“樊母”定定看了她一会,确定床上的人的确没醒,才慢慢缩了回去,后面没再俯下身来。
樊夏定定保持着同一个姿势和均匀的呼吸,连翻个身都不敢,把自己当做一座不会动的雕像。就这样不知过了多久,守在床边的两人忽然动了。
樊夏听到他们慢慢走到窗台边,打开了窗户。急剧的狂风霎时卷着滂沱的大雨灌入室内,迅速带走了卧室的温暖空气,染上潮湿的水汽。

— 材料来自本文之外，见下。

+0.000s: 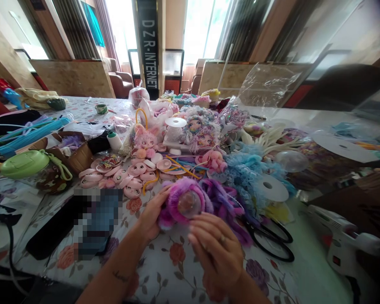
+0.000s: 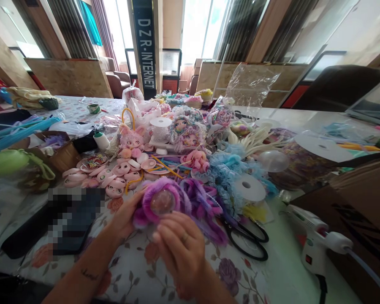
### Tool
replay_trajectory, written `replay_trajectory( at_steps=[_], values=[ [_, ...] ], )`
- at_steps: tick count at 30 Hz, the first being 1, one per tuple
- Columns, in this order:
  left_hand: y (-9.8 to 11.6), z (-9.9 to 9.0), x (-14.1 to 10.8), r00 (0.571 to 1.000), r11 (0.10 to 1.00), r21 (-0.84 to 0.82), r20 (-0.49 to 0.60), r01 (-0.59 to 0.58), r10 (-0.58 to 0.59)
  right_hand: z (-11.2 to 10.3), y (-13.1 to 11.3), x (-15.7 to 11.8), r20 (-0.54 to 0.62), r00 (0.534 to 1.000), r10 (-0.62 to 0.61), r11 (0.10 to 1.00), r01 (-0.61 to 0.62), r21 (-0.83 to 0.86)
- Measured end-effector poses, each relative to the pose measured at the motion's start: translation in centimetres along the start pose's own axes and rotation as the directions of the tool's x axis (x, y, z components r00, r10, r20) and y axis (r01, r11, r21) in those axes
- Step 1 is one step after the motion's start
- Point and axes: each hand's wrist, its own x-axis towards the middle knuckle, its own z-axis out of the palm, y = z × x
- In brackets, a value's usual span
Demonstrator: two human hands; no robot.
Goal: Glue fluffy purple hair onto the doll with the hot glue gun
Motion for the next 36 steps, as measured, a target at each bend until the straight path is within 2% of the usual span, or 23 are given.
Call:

在窗帘被风吹得猎猎作响声中,两人如同樊夏今夜无数次暗中祈祷的那样,离开了卧室。
关门的“咔哒”声响起,樊夏在满室的雨水腥气里默默流泪。
不敢动啊,她不能动啊。谁知道对方会不会再杀个回马枪。
她想着至少坚持到天亮,不管今晚是怎么回事,到时候她就有理由离开这里了。
可离开的前提是她能一直保持今天的记忆,樊夏没等一会,就惊恐的发现脑中的记忆开始渐渐变得模糊。
就像有一道看不见的力量从她早上起床后的记忆开始,一点点往后蚕食。
樊夏有种预感,等到天亮的时候,就是她今天的记忆彻底消失的时候。